There’s enough sunlight left to see the big-missile contrails at high altitude. He is close enough to a town to hear the tornado-become-air-raid sirens. The one bar cell signal on the phone in his pocket is enough to receive the emergency alert. He breathes deep, closes his eyes, and leans back through the tree so sternly pressing against his spine. It’s not the tree but his spine become-soft, fluid, a wet rag wrung out as he falls through the tree and comes to with his kit on the scorched plain.

He fell through, the first time, just after screaming into a phone at his wife for refusing her spot in the illusion-of-continuity-of-government-bunker. He was a professional jack-boot and party-important enough to warrant a spot in the hole. Turns out, in the present-absence of their marriage, she had come to find his company and that of other party elites distasteful. So distasteful, in fact, she would rather be incinerated than endure with them. He threw his phone against a wall, felt something in his head snap, and woke on the scorched plain.    

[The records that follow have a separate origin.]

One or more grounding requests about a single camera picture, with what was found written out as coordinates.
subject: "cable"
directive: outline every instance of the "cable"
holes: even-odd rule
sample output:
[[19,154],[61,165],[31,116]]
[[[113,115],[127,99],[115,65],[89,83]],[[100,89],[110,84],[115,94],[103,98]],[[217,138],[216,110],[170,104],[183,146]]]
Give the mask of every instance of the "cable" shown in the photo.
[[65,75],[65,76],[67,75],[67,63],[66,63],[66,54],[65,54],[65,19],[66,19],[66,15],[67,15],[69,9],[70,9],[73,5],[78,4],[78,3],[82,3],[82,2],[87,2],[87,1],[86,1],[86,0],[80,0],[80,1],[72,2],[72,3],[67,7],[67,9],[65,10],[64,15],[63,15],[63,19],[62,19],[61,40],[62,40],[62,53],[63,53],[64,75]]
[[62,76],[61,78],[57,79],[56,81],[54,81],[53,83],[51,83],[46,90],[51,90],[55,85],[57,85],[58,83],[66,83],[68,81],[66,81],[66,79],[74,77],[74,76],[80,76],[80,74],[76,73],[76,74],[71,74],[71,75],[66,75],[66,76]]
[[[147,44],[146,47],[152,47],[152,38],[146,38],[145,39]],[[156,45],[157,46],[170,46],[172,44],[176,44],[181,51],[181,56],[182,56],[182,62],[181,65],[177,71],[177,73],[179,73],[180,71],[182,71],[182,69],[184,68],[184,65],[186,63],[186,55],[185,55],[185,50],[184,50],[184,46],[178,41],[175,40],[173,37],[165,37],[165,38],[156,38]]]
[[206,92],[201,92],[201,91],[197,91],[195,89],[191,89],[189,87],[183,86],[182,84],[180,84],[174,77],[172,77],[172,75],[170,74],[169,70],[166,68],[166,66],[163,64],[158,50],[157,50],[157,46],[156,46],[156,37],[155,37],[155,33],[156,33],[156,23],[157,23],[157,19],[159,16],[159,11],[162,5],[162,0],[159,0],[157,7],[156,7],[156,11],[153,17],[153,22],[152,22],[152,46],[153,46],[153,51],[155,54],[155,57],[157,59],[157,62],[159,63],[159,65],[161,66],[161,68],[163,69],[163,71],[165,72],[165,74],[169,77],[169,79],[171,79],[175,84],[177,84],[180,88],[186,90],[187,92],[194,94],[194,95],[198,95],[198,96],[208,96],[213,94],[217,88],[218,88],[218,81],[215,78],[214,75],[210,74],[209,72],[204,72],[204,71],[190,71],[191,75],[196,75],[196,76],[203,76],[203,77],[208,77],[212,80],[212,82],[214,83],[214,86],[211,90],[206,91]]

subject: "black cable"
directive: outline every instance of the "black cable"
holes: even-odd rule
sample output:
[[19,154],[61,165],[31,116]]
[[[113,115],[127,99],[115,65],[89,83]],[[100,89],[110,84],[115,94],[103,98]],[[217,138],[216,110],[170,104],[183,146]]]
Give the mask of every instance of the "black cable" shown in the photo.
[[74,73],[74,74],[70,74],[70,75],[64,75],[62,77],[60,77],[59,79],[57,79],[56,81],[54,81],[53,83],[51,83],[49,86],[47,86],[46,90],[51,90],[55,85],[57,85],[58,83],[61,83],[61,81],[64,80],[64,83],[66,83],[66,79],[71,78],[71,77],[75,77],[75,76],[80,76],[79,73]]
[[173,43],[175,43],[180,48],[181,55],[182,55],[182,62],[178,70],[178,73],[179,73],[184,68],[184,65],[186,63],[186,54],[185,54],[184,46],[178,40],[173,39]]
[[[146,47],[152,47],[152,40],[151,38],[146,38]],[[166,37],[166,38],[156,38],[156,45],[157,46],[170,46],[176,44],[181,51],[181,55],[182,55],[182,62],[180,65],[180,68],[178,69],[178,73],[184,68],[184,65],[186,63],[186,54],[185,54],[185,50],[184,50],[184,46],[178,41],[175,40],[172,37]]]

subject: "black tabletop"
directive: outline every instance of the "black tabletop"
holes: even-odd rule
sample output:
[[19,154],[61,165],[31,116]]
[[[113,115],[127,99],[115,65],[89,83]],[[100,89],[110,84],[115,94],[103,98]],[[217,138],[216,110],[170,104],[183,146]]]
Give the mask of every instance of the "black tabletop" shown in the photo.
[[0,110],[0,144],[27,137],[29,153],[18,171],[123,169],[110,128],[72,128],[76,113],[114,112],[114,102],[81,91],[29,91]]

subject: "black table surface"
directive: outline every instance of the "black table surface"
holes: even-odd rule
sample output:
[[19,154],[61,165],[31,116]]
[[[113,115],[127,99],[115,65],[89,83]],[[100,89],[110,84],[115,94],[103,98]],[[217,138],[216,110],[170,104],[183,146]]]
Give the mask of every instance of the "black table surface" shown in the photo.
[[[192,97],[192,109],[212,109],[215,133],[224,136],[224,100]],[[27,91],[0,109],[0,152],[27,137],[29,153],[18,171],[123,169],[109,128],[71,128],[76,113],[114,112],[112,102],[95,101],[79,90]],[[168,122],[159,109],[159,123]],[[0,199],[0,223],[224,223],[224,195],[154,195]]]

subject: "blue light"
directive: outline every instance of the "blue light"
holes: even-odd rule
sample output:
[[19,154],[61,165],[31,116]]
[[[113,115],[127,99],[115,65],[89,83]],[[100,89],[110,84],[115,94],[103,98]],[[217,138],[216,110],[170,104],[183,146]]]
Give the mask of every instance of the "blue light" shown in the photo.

Now, what is “now” but a field of weeds choking out tomorrow. He stands, re-sets his pack and lifts the duffle onto his shoulder. He lights a cigarette and walks on in the falling ash. Direction doesn’t seem to matter here: from one pool of light to another where he will start the process again. He is no simple plague rat. No, the fascist takes pride in his craft.

From experience, he’s learned to weave a web of Specific Intersections across a world and let the virus consume those caught in it. He appears, as if by magic, in places secret and secure, bases and bunkers. He passes through places where people gather, fairs and churches, watering holes and stadiums. He profanes them all. He walks along the scorched and gently rolling plain, past the skeletons of lonely liminal spaces, the ghosts of trains and buses and interchanges and the falling ash, to the next pool of light and the oblivious world beyond it. He finishes his cigarette and reaches for the next in the now-never-ending pack, takes a deep drag, and the pool of light behind him dims then dies.